Plus you have a newborn so you are kind of in survival mode at that stage - you really are suffering sleep deprivation and just managing to hang on really. Your energy is often consumed with caring for your newborn baby.
In saying that - I have to say, I think you should probably watch for other signs of post-natal depression. Are you aware of what the symptoms are? Has your midwife given you an Edinburgh Scale to fill in? If not I'll post a link later (woke up at 1am and need to get back to sleep now!!!)

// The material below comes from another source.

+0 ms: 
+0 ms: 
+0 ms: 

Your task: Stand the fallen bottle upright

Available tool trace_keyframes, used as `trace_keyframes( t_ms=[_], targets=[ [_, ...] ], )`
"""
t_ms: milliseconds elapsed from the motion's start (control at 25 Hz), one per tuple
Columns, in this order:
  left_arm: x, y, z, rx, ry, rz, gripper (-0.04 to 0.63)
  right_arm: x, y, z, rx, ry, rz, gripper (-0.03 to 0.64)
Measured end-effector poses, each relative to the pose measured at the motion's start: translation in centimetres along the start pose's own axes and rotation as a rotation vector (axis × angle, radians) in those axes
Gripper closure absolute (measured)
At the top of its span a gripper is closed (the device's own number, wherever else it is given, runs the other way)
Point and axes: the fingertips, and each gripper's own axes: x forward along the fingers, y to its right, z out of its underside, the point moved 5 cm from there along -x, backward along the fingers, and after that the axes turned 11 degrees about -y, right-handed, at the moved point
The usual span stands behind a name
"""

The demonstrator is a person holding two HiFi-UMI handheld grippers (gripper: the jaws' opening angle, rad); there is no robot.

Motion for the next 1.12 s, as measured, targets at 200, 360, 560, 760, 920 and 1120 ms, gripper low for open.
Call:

Maybe it was because I had post-natal depression or maybe it was because of my son's age, I don't know - but it took me about a year to start caring about my appearance again. It was just little things like shopping at Save Mart like the suggestion above and finding attractive clothes that made me feel good about myself (yes you can in Savemart!) and getting my hair cut nicely and dying it. And then buying Thin Lizzy and attempting to put make-up on every day even if it just took 2mins. Wearing high heels again (pre-baby I used to wear them all the time). When given a break I'd do my nails and had a bath - felt like luxurious bliss!
It's weird as a new mum it's hard to get your own needs meet and a very challenging time. Don't despair this stage is not forever, it will get better! In the meantime, as I said, just watch your symptoms... I run a charity that helps mums with post-natal depression and those at risk of it so you're welcome to PM me.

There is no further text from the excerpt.